Curbing opioid epidemic means changing patient expectations

OxyContin pills are arranged for a photo at a pharmacy in Montpelier, Vt.
OxyContin pills are arranged for a photo at a pharmacy in Montpelier, Vt.

The opioid epidemic is changing how providers treat pain, but health care leaders say patients need to change, too, when it comes to their pain expectations.

"You should expect that you're going to have some pain, and you should also understand that taking a narcotic so that you have no pain really puts you at risk of becoming addicted to that narcotic," Dr. Michael Schlosser, chief medical officer for Hospital Corporation of America, told Nashville Public Radio last week.

Dr.

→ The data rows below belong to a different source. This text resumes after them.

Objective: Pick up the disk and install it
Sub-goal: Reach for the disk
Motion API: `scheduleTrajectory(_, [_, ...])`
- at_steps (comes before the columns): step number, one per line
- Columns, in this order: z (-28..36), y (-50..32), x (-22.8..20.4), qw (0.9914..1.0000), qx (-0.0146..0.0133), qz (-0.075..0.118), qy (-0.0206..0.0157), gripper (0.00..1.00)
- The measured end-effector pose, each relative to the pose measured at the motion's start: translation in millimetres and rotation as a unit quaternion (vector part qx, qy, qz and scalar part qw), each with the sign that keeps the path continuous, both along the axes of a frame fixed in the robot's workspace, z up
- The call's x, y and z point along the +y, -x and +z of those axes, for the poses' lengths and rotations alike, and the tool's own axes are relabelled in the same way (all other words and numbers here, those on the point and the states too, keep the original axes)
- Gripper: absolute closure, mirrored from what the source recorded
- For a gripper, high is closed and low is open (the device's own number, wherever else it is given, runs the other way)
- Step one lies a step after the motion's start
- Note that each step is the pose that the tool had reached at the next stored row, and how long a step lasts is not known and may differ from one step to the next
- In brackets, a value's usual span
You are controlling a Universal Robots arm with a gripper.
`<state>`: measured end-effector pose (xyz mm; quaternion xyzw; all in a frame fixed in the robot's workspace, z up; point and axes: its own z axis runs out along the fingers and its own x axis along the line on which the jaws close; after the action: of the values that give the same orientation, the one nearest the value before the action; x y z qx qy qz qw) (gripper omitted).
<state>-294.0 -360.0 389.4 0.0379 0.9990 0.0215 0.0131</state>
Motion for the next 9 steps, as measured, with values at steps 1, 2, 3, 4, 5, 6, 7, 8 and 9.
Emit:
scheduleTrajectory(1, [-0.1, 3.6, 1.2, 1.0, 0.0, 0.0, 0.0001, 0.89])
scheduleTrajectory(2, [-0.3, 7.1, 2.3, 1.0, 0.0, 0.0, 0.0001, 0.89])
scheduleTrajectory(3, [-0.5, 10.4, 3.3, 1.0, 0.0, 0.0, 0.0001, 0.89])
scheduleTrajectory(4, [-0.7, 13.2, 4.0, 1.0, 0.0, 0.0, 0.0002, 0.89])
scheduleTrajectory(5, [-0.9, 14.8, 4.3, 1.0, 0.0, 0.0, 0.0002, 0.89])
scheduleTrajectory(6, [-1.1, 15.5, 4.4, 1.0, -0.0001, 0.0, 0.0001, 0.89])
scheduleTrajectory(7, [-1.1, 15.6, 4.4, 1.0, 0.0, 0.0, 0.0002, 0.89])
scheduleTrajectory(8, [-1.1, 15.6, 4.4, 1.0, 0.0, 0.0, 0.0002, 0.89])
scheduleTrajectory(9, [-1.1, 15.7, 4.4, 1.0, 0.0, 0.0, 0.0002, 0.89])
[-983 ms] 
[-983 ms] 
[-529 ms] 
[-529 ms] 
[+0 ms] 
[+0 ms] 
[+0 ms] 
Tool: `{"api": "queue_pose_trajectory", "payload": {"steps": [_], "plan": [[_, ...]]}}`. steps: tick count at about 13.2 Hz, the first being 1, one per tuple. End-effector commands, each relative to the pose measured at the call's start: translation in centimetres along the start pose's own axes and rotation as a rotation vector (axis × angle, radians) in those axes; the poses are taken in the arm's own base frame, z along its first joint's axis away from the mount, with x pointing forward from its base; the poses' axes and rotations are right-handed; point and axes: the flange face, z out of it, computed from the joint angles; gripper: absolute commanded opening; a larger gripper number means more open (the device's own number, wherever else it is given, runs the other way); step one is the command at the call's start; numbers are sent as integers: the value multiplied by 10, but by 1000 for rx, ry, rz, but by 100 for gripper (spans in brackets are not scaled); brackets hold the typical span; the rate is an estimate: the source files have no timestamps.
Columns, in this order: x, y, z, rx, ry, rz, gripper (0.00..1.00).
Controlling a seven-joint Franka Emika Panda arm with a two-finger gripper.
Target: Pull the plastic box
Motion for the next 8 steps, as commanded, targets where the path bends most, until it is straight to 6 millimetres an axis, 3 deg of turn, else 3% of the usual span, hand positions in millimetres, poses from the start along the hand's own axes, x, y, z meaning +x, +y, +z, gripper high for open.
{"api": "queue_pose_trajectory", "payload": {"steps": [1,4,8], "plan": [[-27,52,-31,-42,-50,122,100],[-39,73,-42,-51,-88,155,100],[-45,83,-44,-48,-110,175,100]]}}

Kevin Lewis, chief medical officer for Parkridge Health System, emphasized that new pain protocols are not designed to induce fear or anxiety in patients, but rather have the patient's safety and well-being in mind.

"Nobody in this conversation is saying that there are not legitimate reasons and scenarios where someone needs pain medication," Lewis said. "Having said that, major procedures and major injuries hurt - there's a reason why our bodies are designed to experience pain."

Lewis remembers a time when medical professionals touted the age-old saying "no pain, no gain." Until changing pain management standards and potent new narcotics, or opioids, revolutionized health care.

"And all of the sudden, in the new approaches ... it was the opposite," he said.

The consensus heading into the 21st century was pain was undertreated, which led the medical community to embrace pain as a "fifth vital sign," often treating it aggressively with prescription opioids expertly marketed by large pharmaceutical companies.

"If you could prescribe these relatively innocuous medications to people, and it wasn't addictive, why not?" said Dr. Nita Shumaker, president of the Tennessee Medical Association. "I mean, you were being inhumane if you didn't treat people's pain."

But then, drug overdose deaths in the United States more than tripled from 1999 to 2015 - one of the many sobering statistics in the U.S. Centers for Disease Control and Prevention's latest drug-related surveillance report that states, "The current epidemic of drug overdoses began in the 1990s, driven by increasing deaths from prescription opioids that paralleled a dramatic increase in the prescribing of such drugs for chronic pain."

Now, many health care leaders are calling for change.

While opioids are powerful pain relievers, they also can be powerfully addictive, particularly when taken in high doses for longer periods of time.

"We've all started to realize, 'Now wait, they are addictive to some people,'" Shumaker said. "And it's really difficult to screen out who that's going to be."

Lewis said it's time "to find the right place somewhere in the middle."

"The data is clearly showing that many people who get addicted to opioids or narcotics have their very first exposure to them when they require medical care or a produce," Lewis said. "So even though that [prescription] may have been well- intentioned, it turned out later on to be a problem."

Pain medicine accounts for 49 percent of opioid prescribing, followed by surgery at 37 per- cent, and physical medicine or rehabilitation at 36 percent, according to the CDC. However, approximately half of opioid pain relievers dispensed come from primary care providers.

Lewis and Shumaker said there are many promising alternative pain-management medications and strategies, which include but are not limited to nerve blocks, lower doses of multiple non-narcotics, nutrition, ice, stretching, and even music, massage therapy and acupuncture.

Dr. Helen Kuroki, chief medical officer at CHI Memorial, said physicians are now utilizing a protocol called "enhanced recovery after surgery," or ERAS, which uses non-narcotic preparation for surgery known as prehabilitation.

"This process often combines acetaminophen with a non- steroidal anti-inflammatory medication, along with a third type of non-narcotic medication called gabapentin," Kuroki said. "The pre-operative use of these medications, combined with peripheral nerve blockades in appropriate surgeries, has resulted in a dramatic reduction in the amount of perioperative narcotics needed to control pain."

Opioids can actually hamper recovery, Lewis said, because their sedation effect limits mobility, so these alternative methods could improve the healing process.

"We care that you're in pain and want to work with you on those solutions," he said. "It has been irresponsible of us in medicine to try and give people the notion that after major surgery somehow they would be free of pain all together - the worst thing to do right now would be to not acknowledge that and not do anything about it."